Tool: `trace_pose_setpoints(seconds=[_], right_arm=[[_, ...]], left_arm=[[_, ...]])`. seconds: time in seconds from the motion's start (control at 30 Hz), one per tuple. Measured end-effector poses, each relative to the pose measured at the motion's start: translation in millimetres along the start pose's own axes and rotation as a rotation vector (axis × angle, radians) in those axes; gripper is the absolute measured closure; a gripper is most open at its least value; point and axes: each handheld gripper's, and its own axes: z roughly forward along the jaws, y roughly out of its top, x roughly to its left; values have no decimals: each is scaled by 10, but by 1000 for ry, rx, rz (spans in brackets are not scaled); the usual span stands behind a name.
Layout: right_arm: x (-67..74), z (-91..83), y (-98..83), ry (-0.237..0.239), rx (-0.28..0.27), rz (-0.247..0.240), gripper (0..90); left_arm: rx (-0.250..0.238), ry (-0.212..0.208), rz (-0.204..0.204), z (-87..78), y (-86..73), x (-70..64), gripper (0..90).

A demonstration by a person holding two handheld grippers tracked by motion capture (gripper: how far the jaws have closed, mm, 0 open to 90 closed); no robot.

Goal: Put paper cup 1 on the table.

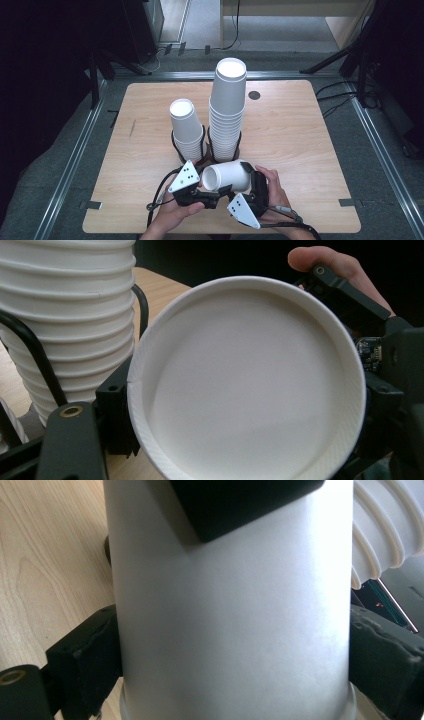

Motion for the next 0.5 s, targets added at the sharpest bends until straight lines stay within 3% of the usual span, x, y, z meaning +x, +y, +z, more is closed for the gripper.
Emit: trace_pose_setpoints(seconds=[0.23, 0.5], right_arm=[[-61, -33, -23, -19, 11, 10, 16], [-125, -88, -87, -39, 40, 13, 11]], left_arm=[[-17, -21, -13, -17, 25, 35, 214], [-38, -12, -18, -11, 81, 66, 217]])
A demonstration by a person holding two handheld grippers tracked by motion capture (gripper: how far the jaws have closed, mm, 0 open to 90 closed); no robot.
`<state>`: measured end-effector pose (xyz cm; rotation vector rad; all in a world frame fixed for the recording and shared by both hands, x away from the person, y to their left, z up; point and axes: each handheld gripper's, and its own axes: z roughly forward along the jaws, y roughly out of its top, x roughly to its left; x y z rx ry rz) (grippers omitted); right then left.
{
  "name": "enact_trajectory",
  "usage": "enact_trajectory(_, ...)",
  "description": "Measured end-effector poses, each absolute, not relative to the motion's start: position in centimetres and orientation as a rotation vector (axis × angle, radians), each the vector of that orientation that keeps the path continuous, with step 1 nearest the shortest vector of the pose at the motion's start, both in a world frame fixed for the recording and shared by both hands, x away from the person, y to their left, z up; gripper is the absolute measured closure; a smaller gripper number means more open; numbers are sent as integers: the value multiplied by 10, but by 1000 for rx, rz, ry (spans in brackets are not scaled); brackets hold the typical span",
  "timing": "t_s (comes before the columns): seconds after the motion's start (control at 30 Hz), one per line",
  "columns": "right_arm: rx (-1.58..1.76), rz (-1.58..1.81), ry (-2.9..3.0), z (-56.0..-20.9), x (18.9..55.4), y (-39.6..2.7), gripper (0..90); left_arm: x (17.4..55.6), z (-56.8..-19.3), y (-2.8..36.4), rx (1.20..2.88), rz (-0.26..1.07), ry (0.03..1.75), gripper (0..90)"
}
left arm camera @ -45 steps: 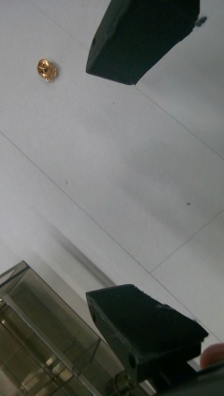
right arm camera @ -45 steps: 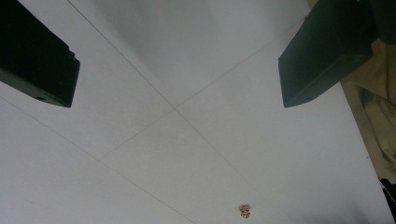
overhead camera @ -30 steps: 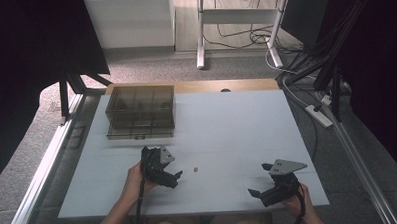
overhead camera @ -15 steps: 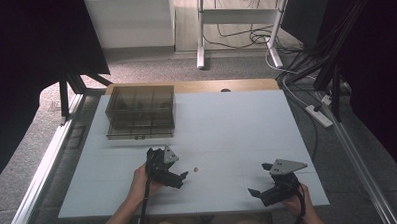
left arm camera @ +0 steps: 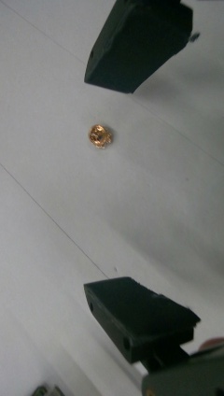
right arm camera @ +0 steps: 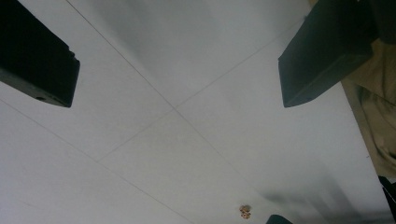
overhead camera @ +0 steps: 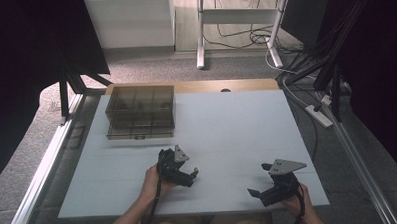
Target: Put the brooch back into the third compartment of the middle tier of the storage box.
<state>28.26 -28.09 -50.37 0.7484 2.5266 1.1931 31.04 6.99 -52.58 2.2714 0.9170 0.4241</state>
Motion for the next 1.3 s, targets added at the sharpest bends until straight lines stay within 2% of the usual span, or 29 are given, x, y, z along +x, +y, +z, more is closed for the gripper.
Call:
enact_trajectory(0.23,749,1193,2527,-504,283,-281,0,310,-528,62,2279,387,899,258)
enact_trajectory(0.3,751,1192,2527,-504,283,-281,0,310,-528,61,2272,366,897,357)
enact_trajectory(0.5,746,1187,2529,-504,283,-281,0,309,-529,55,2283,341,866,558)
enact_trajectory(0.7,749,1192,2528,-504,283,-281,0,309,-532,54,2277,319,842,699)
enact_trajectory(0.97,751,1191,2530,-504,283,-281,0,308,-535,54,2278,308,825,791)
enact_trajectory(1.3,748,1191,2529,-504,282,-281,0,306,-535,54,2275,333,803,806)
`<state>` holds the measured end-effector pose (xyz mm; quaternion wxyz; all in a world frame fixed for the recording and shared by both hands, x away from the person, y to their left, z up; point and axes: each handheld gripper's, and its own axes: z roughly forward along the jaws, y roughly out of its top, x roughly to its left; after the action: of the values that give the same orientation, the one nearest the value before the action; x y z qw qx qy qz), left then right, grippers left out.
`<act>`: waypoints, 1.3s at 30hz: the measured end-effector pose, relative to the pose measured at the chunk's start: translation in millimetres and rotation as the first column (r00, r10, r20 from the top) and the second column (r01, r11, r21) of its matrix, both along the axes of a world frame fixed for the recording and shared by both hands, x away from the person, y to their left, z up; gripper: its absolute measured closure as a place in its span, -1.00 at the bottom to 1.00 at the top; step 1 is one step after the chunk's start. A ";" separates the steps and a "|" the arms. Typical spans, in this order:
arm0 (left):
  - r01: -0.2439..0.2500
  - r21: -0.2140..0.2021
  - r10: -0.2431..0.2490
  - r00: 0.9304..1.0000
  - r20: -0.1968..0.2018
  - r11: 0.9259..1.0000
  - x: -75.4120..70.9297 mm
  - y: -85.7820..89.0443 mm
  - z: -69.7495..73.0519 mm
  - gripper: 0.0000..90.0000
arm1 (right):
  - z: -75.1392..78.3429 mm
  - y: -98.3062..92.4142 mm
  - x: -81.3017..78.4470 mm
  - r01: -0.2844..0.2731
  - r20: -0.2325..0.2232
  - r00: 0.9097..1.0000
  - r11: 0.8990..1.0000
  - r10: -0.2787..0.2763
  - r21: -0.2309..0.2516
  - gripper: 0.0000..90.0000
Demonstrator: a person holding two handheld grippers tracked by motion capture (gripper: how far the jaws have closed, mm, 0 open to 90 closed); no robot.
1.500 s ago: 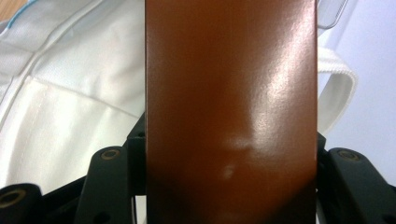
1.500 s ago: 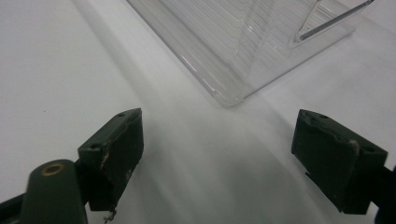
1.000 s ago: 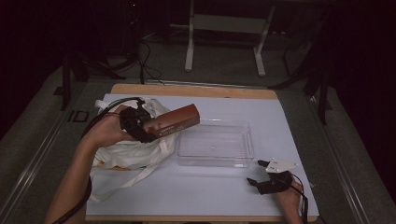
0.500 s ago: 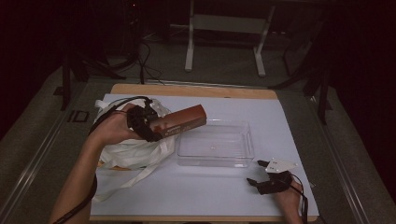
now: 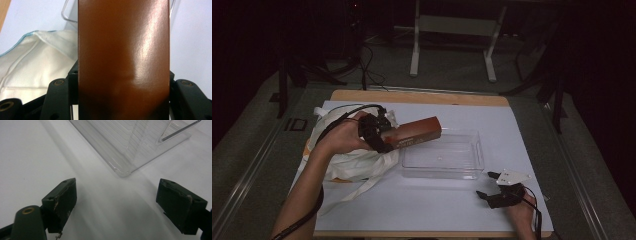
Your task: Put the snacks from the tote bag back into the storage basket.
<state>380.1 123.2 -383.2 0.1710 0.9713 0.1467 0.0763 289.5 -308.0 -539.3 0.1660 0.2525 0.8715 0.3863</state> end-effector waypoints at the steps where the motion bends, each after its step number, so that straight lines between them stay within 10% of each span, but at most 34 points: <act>1: 0.003 0.000 -0.003 1.000 0.001 1.000 -0.1 -1.5 -0.5 -0.02 | 0.0 0.0 0.0 0.000 0.000 1.000 1.000 0.000 -0.001 -0.62; 39: 0.072 0.002 -0.072 0.997 -0.006 0.997 3.0 -34.5 -7.4 -0.02 | 0.0 0.0 -0.2 -0.003 0.000 1.000 1.000 0.003 0.003 -0.62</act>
<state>383.1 88.7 -390.5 0.1721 0.9764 0.1120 0.0676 289.3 -307.9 -539.2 0.1652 0.2514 0.8714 0.3876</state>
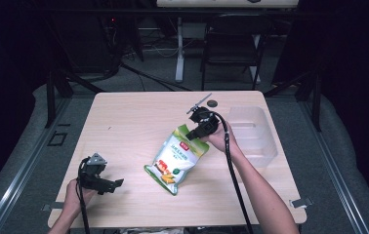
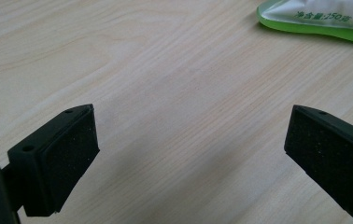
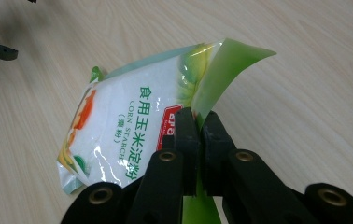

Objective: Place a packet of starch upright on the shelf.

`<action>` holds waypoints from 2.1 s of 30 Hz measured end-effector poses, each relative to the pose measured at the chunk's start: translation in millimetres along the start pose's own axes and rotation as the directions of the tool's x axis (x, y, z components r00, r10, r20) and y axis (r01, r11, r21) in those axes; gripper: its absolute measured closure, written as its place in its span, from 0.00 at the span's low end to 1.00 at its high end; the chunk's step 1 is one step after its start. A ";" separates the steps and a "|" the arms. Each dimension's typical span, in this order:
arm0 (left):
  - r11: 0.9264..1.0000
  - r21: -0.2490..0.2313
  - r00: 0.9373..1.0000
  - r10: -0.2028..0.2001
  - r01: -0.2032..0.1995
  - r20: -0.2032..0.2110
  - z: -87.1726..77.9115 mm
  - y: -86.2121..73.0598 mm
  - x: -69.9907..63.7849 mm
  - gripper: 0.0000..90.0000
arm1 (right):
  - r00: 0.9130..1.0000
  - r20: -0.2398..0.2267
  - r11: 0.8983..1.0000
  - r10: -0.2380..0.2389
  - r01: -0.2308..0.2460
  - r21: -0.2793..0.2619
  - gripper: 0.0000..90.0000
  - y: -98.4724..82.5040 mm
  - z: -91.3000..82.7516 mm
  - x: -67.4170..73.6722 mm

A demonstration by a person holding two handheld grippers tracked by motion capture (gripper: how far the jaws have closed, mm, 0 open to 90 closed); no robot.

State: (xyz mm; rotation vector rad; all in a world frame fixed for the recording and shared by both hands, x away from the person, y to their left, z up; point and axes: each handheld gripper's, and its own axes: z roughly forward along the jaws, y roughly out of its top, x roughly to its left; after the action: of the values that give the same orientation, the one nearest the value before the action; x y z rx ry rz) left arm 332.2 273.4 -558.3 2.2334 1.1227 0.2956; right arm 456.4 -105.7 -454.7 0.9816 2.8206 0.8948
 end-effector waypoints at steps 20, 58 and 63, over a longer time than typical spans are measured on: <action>1.000 -0.001 1.000 -0.002 0.002 -0.007 0.8 -0.2 0.2 0.03 | 0.998 0.032 0.998 -0.045 0.046 -0.038 0.97 16.5 -28.2 5.3; 1.000 0.004 1.000 -0.003 0.003 -0.007 1.7 0.1 0.3 0.03 | 0.986 0.111 0.991 -0.124 0.129 -0.039 0.99 36.3 -69.5 9.1; 1.000 0.003 1.000 -0.005 0.005 -0.009 1.8 0.0 0.5 0.03 | 0.985 0.124 0.991 -0.123 0.129 -0.038 0.99 36.9 -73.3 5.1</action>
State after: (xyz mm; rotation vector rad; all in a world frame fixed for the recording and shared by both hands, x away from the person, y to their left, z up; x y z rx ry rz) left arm 333.3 273.0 -559.7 2.2336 1.1337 0.3024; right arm 458.2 -116.7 -373.2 0.8126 2.7124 0.8506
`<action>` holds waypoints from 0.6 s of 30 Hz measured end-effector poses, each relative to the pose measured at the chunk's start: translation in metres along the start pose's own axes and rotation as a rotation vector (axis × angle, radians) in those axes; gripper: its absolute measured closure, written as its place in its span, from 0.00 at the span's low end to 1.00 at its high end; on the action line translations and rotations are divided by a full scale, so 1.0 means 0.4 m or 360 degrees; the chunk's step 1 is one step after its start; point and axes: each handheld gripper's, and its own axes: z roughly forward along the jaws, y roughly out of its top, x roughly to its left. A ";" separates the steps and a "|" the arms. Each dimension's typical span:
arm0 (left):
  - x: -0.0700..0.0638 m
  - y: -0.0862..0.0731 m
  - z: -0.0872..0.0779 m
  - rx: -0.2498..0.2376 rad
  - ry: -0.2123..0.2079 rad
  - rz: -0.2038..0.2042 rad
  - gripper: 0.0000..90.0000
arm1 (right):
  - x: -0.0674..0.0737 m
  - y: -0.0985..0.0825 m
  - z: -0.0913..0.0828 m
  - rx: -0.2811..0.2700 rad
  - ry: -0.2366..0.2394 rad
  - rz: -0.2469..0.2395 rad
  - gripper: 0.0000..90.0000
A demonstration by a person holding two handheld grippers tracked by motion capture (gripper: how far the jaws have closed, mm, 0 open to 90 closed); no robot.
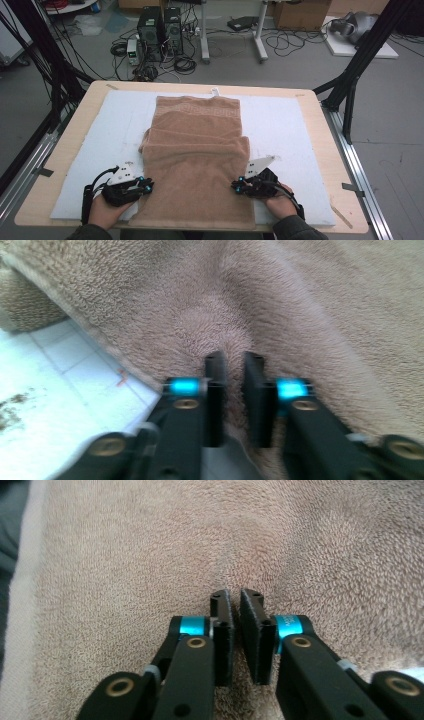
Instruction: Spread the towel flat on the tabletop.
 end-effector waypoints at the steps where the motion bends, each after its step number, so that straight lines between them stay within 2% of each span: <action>1: -0.007 0.000 -0.002 -0.0002 0.0016 0.0008 0.95 | 0.001 0.000 -0.001 0.0000 0.0007 0.0005 0.95; 2: -0.010 0.000 -0.006 -0.0003 0.0016 0.0008 0.95 | 0.003 0.000 -0.002 -0.0006 0.0035 0.0026 0.95; 5: -0.024 -0.006 -0.031 -0.0011 0.0002 0.0012 0.95 | 0.019 0.000 -0.014 -0.0024 0.0046 0.0006 0.95; 7: -0.037 -0.012 -0.057 -0.0025 0.0004 0.0004 0.95 | 0.037 0.000 -0.031 -0.0075 0.0063 0.0007 0.95; 10: -0.063 -0.023 -0.102 -0.0030 0.0001 0.0020 0.95 | 0.075 0.002 -0.058 -0.0110 0.0088 -0.0017 0.95; 13: -0.094 -0.031 -0.147 -0.0054 -0.0068 0.0018 0.95 | 0.125 0.005 -0.084 -0.0148 0.0163 -0.0060 0.94; 14: -0.102 -0.031 -0.157 -0.0073 -0.0066 0.0020 0.92 | 0.137 0.006 -0.094 -0.0193 0.0199 -0.0077 0.90; 15: -0.105 -0.029 -0.161 -0.0081 -0.0057 0.0021 0.85 | 0.144 0.007 -0.104 -0.0246 0.0202 -0.0061 0.85; 16: -0.106 -0.023 -0.160 -0.0091 -0.0063 0.0015 0.80 | 0.145 0.009 -0.110 -0.0291 0.0194 -0.0041 0.84; 17: -0.101 -0.016 -0.155 -0.0088 -0.0053 0.0036 0.77 | 0.138 0.010 -0.116 -0.0311 0.0164 -0.0029 0.81; 18: -0.093 -0.010 -0.146 -0.0082 -0.0037 0.0041 0.73 | 0.128 0.013 -0.114 -0.0273 0.0083 -0.0026 0.77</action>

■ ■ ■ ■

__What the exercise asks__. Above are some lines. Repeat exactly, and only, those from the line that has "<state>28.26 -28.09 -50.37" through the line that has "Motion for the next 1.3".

__Result of the task__.
<state>28.26 -28.09 -50.37 0.7484 2.5266 1.1931 31.04 6.99 -52.58 2.2714 0.9170 0.4241</state>
Motion for the next 1.3 s, targets added at the sharpest bends until straight lines stay within 2% of the usual span, or 29 are given, x, y, z along +x, +y, +z, more is closed for the gripper.

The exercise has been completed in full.